Interview with Prof Bill Keevil
Interview with Prof. C. W. Keevil, Head of the Environmental Healthcare Unit at University of Southampton’s School of Biological Sciences
Can copper help to stop the epidemic dissemination of diseases?
The prevention of diseases requires multiple barriers for effective control, particularly where resistance to therapeutic antibiotics is increasing. These barriers include preventative measures such as regular contact surface washing (e.g. work surfaces, door handles, push plates), hand washing (particularly the frequent use of alcohol-based handrubs by staff in hospitals to control MRSA spread) and prophylaxis (e.g. vaccination or antibiotic treatment). Unfortunately these measures are not completely effective – so additional barriers are required: the simplest, for example, is installing surfaces with inherent antimicrobial properties that remain effective with standard cleaning agents and procedures. Our work has shown that copper and some of its alloys are able to kill bacteria, fungal and viral pathogens within minutes or hours when they come into contact. By contrast, stainless steel and modern plastics do not show this useful property.

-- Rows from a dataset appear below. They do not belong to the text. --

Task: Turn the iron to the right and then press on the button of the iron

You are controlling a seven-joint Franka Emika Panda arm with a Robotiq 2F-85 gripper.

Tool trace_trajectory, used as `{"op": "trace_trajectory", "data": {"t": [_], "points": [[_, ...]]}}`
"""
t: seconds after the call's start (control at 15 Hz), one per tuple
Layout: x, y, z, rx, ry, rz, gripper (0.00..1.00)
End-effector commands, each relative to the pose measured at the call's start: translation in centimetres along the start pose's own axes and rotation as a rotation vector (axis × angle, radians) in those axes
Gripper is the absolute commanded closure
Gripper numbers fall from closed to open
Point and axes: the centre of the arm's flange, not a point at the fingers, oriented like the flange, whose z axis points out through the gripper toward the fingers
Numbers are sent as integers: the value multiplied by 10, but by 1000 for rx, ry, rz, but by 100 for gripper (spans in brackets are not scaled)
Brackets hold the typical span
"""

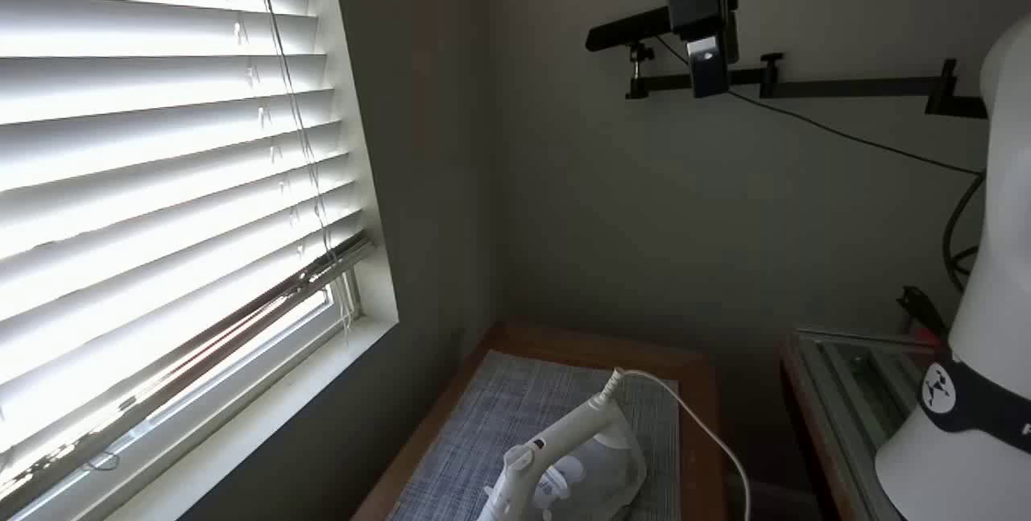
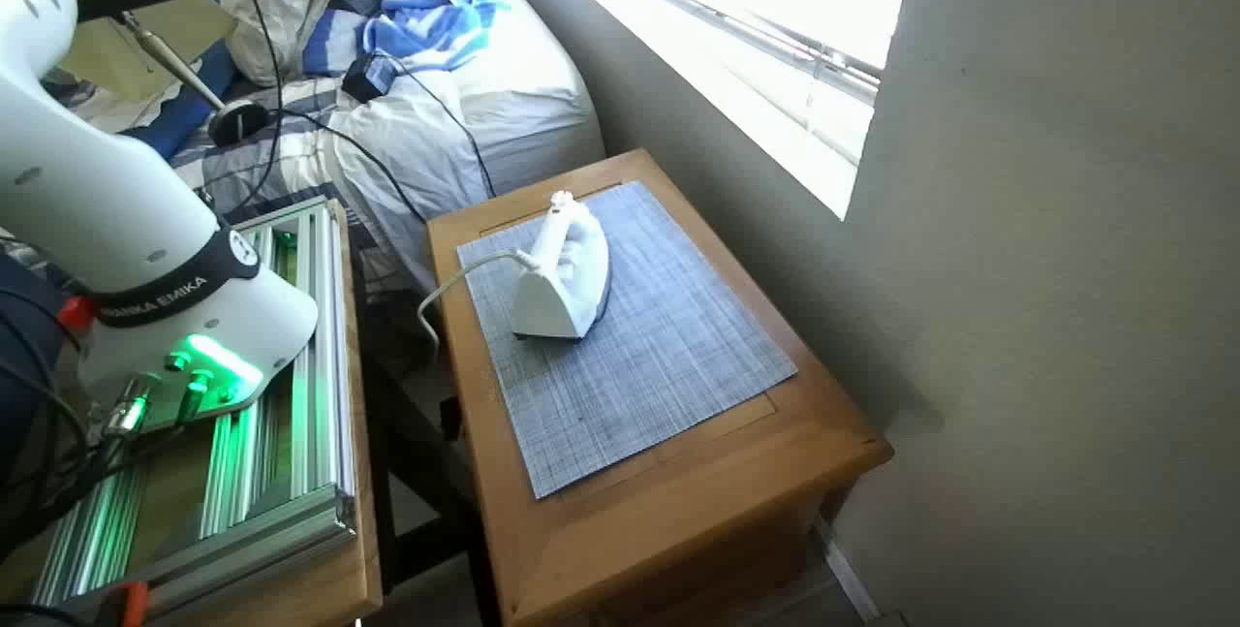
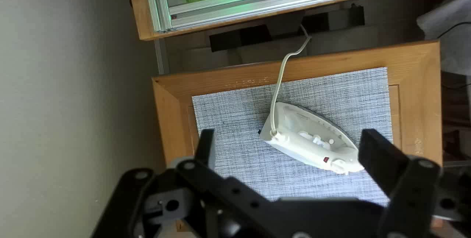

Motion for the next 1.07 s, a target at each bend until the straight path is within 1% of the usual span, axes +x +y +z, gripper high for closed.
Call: {"op": "trace_trajectory", "data": {"t": [0.0,0.8,1.0], "points": [[0,0,0,0,0,0,0],[0,0,0,0,0,0,0],[10,-11,14,45,-7,136,0]]}}
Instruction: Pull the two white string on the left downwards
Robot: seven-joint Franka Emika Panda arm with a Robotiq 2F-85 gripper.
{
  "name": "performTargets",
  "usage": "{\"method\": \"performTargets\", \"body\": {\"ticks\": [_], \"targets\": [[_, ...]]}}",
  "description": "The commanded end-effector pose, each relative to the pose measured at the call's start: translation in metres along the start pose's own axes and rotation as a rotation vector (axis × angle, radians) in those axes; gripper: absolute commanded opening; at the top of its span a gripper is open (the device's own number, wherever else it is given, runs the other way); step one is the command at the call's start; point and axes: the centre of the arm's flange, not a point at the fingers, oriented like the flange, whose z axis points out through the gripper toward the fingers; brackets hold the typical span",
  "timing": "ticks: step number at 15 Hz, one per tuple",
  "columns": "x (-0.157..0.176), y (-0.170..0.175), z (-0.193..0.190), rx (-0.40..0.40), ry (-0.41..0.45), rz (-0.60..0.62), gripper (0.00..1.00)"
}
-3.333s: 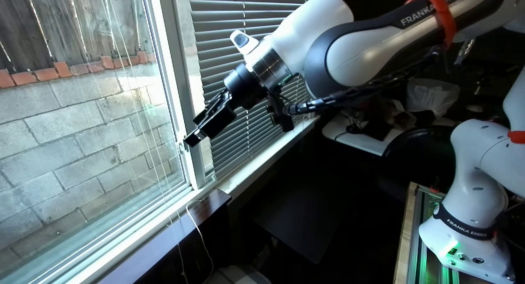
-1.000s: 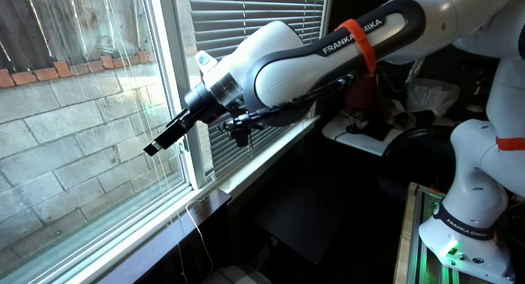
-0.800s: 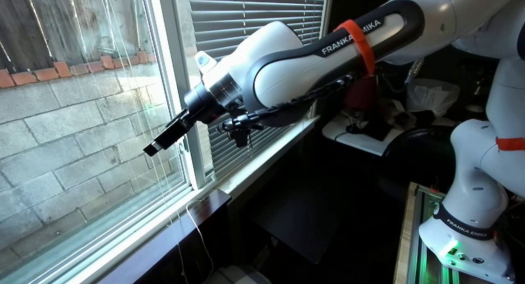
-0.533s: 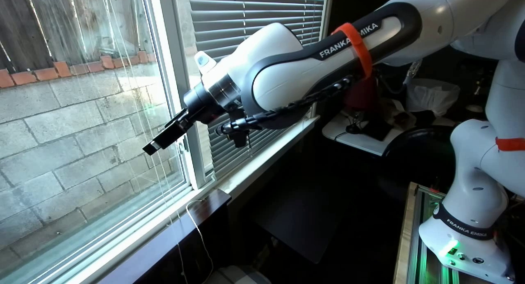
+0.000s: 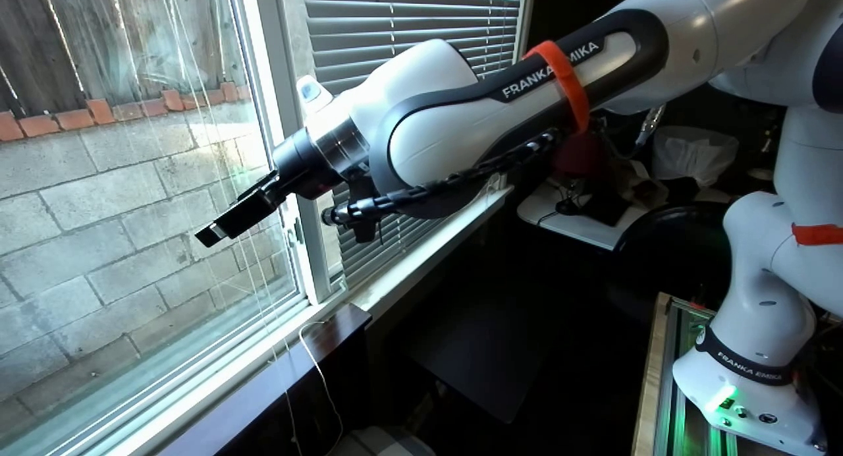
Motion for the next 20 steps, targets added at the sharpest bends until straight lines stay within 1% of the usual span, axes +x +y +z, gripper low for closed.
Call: {"method": "performTargets", "body": {"ticks": [1, 2, 3, 5, 7, 8, 10, 13, 17, 20], "targets": [[0.0, 0.001, 0.012, -0.008, 0.009, -0.015, 0.69], [-0.001, 0.002, 0.013, -0.01, 0.002, -0.012, 0.63], [-0.002, 0.003, 0.013, -0.014, -0.002, -0.013, 0.52], [-0.003, 0.004, 0.011, -0.014, -0.012, -0.009, 0.36], [-0.002, 0.003, 0.008, -0.007, -0.021, -0.005, 0.23], [-0.001, 0.001, 0.006, 0.006, -0.03, 0.0, 0.14], [0.001, -0.005, 0.002, 0.039, -0.055, 0.007, 0.01], [0.004, -0.018, -0.005, 0.094, -0.113, 0.004, 0.0], [0.006, -0.028, -0.017, 0.143, -0.175, -0.005, 0.0], [0.014, -0.032, -0.019, 0.146, -0.118, -0.03, 0.0]]}}
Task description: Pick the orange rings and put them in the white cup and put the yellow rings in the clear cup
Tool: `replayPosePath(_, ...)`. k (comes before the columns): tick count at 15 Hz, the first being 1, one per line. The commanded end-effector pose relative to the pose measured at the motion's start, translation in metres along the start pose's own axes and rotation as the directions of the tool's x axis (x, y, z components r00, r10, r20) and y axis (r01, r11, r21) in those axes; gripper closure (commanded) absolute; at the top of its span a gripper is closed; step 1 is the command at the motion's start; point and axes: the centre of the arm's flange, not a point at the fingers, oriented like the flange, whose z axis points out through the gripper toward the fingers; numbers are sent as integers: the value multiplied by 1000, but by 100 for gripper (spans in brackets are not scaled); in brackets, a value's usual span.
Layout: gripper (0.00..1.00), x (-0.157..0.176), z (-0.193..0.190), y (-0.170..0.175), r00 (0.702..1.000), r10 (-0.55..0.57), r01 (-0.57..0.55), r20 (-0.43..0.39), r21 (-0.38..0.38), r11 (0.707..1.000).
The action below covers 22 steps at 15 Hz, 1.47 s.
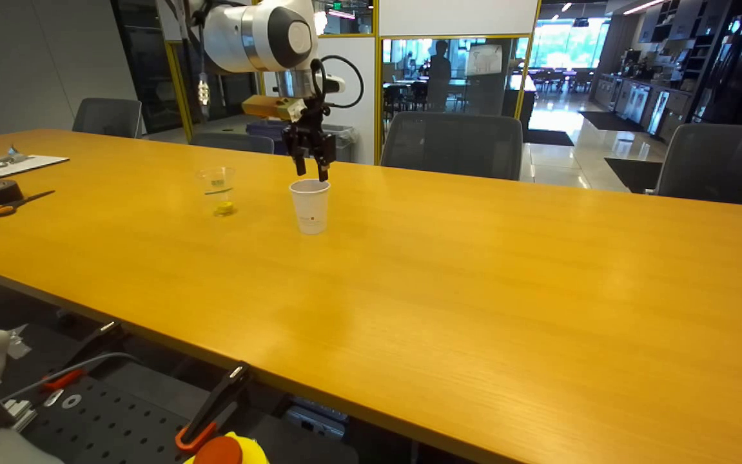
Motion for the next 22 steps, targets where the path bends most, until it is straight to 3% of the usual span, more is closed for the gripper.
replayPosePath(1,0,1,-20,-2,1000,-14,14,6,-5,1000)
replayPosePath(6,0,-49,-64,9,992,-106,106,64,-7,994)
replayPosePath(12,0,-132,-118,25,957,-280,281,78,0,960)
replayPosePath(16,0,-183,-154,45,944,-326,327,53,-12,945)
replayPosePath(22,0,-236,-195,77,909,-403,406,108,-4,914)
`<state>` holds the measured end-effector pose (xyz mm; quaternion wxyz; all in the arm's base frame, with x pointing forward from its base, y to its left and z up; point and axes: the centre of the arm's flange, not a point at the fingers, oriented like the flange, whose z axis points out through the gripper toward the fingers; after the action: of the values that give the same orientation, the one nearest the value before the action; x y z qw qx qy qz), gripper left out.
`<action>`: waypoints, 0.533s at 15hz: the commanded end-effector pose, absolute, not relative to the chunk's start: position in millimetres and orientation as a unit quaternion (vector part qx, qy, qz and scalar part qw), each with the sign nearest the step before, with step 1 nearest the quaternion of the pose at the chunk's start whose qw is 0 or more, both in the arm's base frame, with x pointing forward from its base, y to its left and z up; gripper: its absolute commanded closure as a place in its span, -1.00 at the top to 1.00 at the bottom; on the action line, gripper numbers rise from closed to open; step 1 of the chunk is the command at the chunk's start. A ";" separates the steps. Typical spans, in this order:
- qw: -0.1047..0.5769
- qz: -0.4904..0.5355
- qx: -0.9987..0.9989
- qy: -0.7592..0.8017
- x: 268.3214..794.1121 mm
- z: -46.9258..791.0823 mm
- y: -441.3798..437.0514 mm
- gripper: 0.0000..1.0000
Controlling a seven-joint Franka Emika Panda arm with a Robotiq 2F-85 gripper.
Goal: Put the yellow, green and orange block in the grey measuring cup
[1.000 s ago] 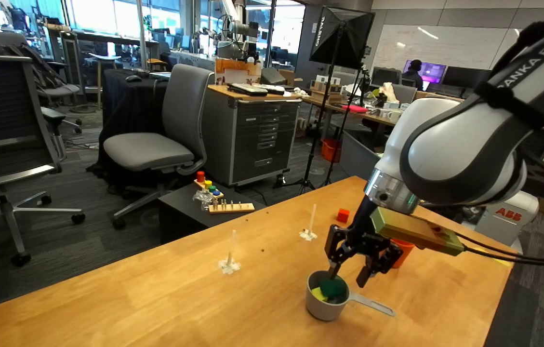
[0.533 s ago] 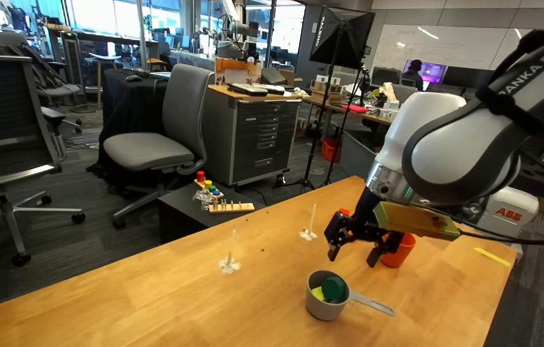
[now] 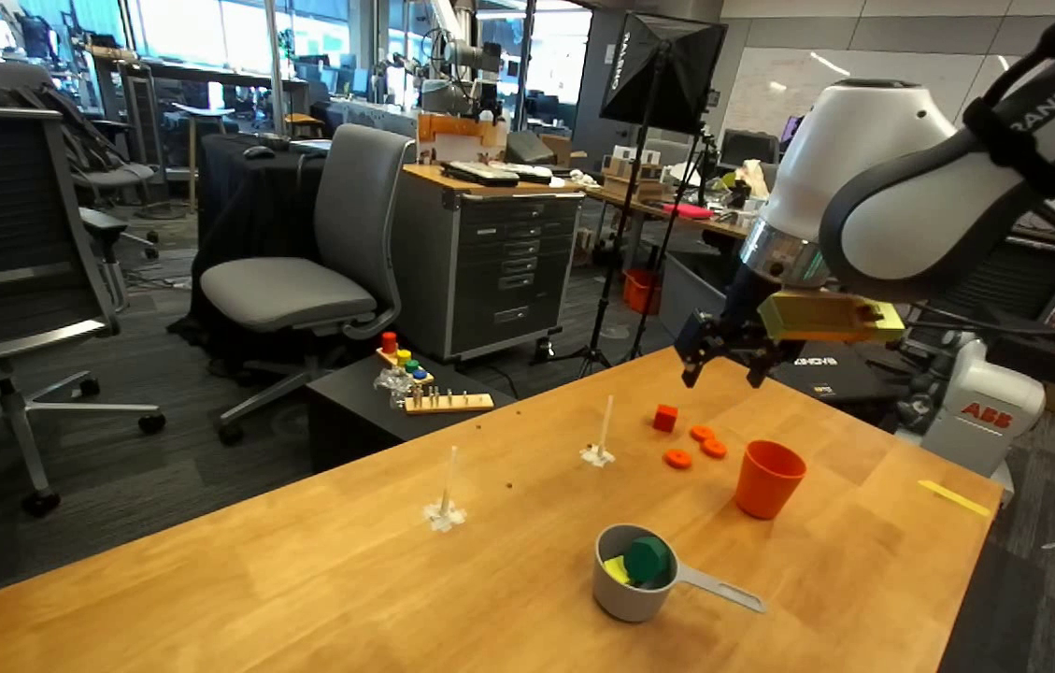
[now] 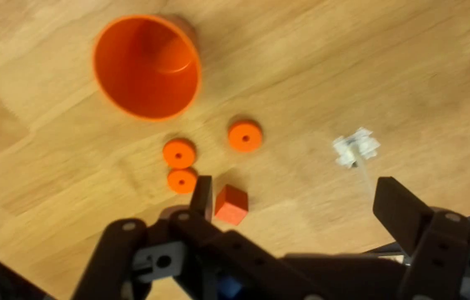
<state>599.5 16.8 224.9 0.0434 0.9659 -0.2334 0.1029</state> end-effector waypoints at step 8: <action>0.058 0.125 0.950 -0.279 618.7 201.2 0.4 1.00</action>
<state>603.6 0.3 218.9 0.0589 0.9622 -0.2463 0.1003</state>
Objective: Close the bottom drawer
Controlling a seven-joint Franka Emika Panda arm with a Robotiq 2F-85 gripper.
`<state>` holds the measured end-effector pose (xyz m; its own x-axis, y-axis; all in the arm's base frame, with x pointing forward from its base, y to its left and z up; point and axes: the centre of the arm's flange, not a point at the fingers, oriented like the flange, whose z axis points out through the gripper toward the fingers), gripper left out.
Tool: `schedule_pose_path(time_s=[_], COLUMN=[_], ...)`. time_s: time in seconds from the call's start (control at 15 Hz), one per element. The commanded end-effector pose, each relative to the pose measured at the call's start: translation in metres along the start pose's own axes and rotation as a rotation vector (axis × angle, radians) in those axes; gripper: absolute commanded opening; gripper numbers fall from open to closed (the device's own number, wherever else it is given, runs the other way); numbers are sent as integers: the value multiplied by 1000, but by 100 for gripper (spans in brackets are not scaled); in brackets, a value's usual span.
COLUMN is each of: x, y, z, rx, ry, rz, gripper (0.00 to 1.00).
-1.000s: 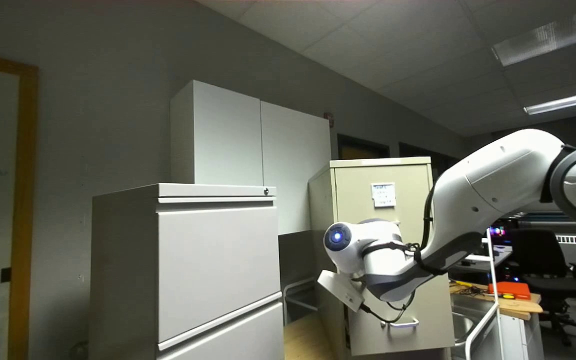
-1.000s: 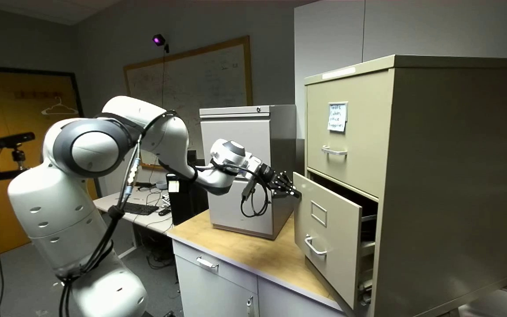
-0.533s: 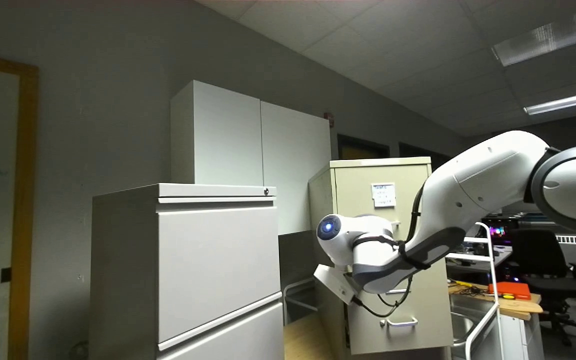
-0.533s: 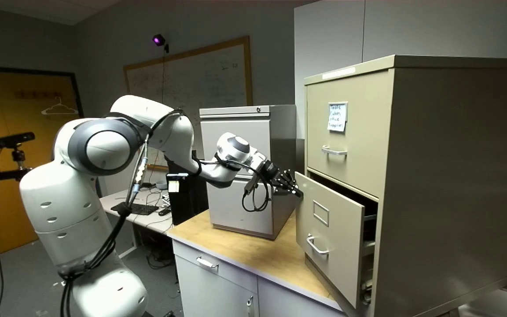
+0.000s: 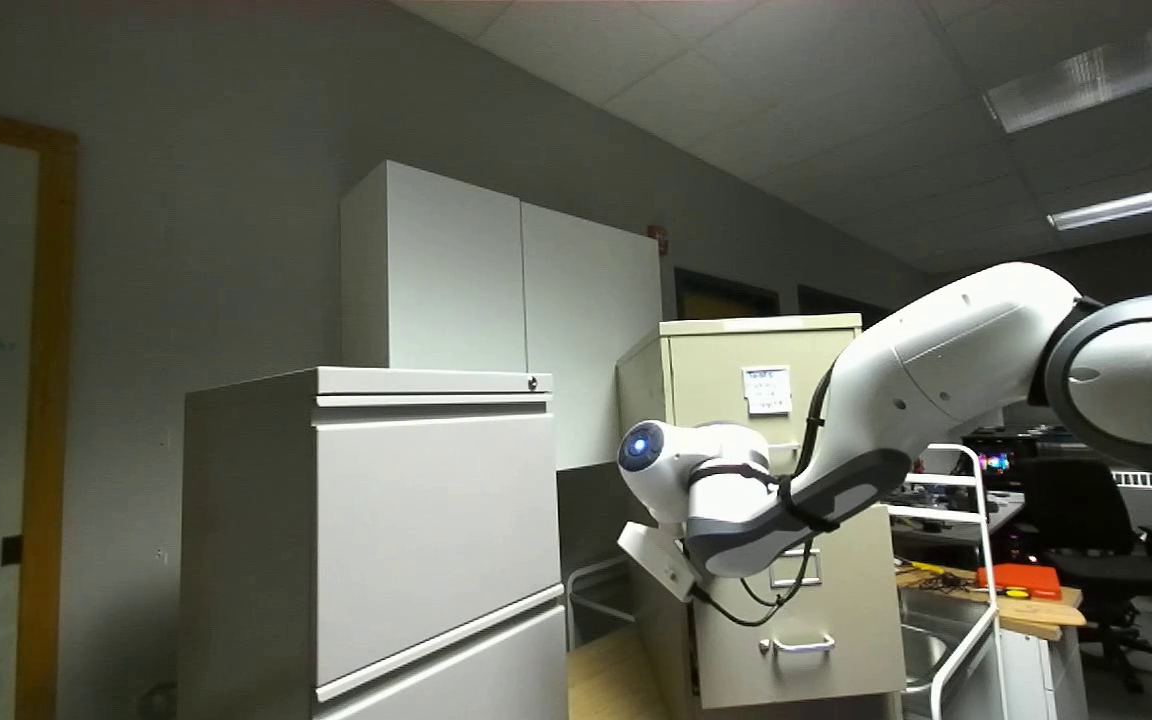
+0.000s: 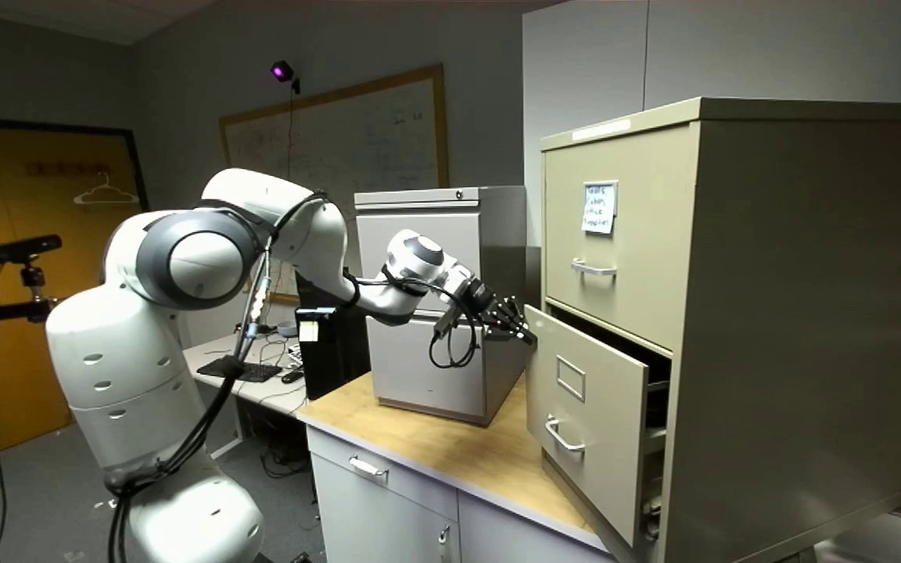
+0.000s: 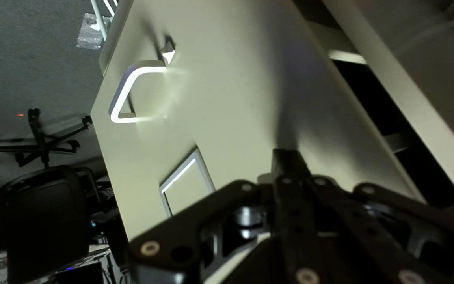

Can you tell us more about the Selly Oak Hospital clinical trial?
The first phase of hospital trials, at Selly Oak Hospital in Birmingham, UK, led by Prof. Tom Elliott, started in 2007. This involved random sampling of some of the copper surfaces at different time points compared to control items. Phase 2 of the testing involved a change in the design of the trial. The test ward was partitioned to form a Clostridium difficile cohort ward to create a real challenge for copper – an infection gradient between this area and the main ward.
Door push plates, taps and toilet seats were sampled at 2 time points on one day each week over 5 weeks. After the 5 weeks, the copper and control items were swapped over and tested for another 5 weeks. This unique ‘crossover’ technique was designed to eliminate potential bias caused by the items being used in different locations and so in different ways. The results – a 90–100% reduction in total contamination on the copper items versus the controls – are most encouraging.
What does the most recent scientific research say about new applications for copper in the healthcare environment?
Further exciting results also suggest a role for copper as an effective control barrier in reducing the spread of bird flu. The experiment consisted of placing 2 million active units of the Influenza A virus (a family to which the H5N1 virus belongs) on a C11000 (99.9% purity) copper sheet, as well as on a S30400 stainless steel sheet. On the stainless steel sheet, the number of infectious virus units fell to 500,000 in 24 hours, a reduction of 75%, whereas on the copper sheet, only 500 infectious virus units survived after six hours, i.e. a reduction of 99.9%. Copper’s ability to inactivate the flu virus means that these results are extremely interesting given current interest in curbing a potential bird flu epidemic.